Your response should consist solely of the lines from the one containing "Guideline: the keypoint for each instance of the white" through the end of the data, copied exactly.

→ **Record excerpts**:
┌──

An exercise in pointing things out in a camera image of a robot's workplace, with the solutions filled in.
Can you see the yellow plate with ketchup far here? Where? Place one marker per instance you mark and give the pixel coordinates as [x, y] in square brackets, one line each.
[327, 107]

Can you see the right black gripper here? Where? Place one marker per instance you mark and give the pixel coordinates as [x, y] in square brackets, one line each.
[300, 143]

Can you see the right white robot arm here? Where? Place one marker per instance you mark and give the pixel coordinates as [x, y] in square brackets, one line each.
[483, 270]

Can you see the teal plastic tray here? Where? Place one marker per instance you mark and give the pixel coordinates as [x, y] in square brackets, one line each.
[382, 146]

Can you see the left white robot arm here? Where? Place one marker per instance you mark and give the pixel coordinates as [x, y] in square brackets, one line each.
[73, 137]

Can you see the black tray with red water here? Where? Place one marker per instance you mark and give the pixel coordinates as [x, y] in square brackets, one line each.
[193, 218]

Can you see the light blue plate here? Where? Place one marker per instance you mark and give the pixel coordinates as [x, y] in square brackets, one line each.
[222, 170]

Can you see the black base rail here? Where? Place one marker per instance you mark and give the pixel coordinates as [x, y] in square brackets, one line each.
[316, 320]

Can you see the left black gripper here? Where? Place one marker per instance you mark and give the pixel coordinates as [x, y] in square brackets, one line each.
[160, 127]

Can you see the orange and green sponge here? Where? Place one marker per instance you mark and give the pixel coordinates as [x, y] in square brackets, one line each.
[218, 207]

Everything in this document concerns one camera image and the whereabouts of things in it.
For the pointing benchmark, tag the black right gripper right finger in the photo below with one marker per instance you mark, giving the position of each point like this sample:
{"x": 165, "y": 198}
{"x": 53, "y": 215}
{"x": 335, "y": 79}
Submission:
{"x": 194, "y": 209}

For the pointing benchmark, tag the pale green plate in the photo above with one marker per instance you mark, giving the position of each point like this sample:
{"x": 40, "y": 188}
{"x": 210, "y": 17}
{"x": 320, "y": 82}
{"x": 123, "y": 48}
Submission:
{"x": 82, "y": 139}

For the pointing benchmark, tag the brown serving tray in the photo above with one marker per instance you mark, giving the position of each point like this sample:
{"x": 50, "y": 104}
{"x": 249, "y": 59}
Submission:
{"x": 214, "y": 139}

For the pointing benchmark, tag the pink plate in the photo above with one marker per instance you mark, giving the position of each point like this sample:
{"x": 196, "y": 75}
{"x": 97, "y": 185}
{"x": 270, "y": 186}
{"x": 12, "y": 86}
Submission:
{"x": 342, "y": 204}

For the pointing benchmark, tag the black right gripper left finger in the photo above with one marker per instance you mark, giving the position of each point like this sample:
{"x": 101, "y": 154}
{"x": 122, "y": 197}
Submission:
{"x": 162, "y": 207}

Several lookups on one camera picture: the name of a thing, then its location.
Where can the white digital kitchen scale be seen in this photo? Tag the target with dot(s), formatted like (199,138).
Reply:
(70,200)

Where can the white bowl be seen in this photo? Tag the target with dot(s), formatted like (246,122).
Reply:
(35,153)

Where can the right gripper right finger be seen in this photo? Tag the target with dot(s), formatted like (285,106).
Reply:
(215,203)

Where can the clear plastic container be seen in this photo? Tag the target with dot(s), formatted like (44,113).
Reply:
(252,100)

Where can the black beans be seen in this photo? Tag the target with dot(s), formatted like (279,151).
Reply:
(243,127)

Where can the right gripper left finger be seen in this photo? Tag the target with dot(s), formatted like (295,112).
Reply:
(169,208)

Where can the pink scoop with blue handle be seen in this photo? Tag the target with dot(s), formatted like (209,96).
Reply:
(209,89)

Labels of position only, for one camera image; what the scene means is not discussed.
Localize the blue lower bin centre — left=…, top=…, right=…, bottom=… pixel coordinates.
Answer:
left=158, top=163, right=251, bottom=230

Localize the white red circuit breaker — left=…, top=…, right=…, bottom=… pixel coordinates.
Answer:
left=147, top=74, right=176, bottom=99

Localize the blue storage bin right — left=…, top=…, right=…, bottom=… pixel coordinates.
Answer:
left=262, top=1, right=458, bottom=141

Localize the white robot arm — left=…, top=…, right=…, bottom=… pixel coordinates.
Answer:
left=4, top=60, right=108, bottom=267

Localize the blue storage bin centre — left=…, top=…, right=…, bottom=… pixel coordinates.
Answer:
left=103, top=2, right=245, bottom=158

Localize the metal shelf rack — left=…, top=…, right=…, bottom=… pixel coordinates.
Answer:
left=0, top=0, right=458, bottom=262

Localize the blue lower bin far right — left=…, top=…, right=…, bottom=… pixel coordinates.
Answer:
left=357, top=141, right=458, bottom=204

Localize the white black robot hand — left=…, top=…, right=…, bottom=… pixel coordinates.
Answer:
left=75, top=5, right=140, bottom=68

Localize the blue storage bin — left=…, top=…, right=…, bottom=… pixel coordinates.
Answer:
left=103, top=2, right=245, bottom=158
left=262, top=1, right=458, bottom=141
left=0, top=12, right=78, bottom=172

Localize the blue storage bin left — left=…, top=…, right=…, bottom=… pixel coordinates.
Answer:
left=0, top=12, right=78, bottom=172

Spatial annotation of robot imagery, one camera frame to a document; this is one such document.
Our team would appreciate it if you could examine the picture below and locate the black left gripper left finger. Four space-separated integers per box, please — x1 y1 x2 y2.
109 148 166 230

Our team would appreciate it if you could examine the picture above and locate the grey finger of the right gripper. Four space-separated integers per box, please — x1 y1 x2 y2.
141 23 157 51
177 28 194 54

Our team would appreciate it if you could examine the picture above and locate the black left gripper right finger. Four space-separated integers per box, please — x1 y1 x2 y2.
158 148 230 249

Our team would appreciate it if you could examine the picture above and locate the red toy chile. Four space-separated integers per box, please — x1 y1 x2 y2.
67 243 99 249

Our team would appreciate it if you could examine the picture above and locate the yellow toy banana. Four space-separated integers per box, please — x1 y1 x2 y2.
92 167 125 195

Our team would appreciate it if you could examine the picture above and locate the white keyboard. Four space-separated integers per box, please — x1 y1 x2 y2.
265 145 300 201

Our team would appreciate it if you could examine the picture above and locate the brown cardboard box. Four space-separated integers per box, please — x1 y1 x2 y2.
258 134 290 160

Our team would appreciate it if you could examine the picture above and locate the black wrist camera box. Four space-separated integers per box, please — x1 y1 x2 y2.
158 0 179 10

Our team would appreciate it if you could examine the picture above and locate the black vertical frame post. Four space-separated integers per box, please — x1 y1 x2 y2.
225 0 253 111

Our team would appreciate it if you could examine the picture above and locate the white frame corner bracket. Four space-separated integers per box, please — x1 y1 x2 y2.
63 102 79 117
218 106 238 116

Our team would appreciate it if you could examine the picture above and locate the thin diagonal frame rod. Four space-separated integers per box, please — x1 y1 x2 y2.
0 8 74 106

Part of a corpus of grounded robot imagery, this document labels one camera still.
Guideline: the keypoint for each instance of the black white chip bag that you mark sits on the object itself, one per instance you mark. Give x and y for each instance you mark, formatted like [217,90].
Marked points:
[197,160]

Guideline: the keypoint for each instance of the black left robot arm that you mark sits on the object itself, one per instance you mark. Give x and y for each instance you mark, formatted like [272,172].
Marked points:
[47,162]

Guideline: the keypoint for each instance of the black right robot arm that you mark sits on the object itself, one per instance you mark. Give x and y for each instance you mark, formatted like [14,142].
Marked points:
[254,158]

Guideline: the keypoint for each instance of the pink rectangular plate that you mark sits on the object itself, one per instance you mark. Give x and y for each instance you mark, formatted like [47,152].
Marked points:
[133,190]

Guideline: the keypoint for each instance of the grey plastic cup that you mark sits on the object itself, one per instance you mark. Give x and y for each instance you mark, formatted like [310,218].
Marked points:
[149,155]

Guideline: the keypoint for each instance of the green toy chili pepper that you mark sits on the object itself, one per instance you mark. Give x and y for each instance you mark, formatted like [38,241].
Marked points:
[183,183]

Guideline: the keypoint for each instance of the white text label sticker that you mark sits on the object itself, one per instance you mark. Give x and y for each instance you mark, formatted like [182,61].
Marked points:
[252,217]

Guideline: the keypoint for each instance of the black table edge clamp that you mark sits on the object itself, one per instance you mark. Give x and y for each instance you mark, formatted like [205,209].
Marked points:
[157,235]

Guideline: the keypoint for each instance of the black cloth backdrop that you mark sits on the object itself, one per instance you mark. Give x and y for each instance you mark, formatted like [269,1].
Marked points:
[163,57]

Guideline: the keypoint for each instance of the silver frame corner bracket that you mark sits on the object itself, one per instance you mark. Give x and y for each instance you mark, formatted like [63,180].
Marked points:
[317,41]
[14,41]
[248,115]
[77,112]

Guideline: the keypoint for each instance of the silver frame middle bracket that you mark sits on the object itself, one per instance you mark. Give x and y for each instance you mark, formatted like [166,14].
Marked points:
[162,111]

└──

→ **Task output**:
Guideline: the keypoint for each instance of the white text label sticker that you mark sits on the object itself, one per instance you mark. Give x and y for each instance you mark, formatted like [182,61].
Marked points:
[252,217]

Guideline: the keypoint for each instance of the black table edge clamp that you mark sits on the object itself, one per instance you mark. Give x and y for each instance you mark, formatted like [205,209].
Marked points:
[157,235]

Guideline: the keypoint for each instance of the black cloth backdrop that you mark sits on the object itself, one per instance you mark. Give x and y for each instance you mark, formatted like [269,1].
Marked points:
[163,57]

Guideline: the keypoint for each instance of the silver frame corner bracket that you mark sits on the object itself, one per instance you mark. Give x and y for each instance you mark, formatted like [63,180].
Marked points:
[317,41]
[14,41]
[248,115]
[77,112]

Guideline: the keypoint for each instance of the silver frame middle bracket that you mark sits on the object itself, one per instance you mark. Give x and y for each instance you mark, formatted like [166,14].
Marked points:
[162,111]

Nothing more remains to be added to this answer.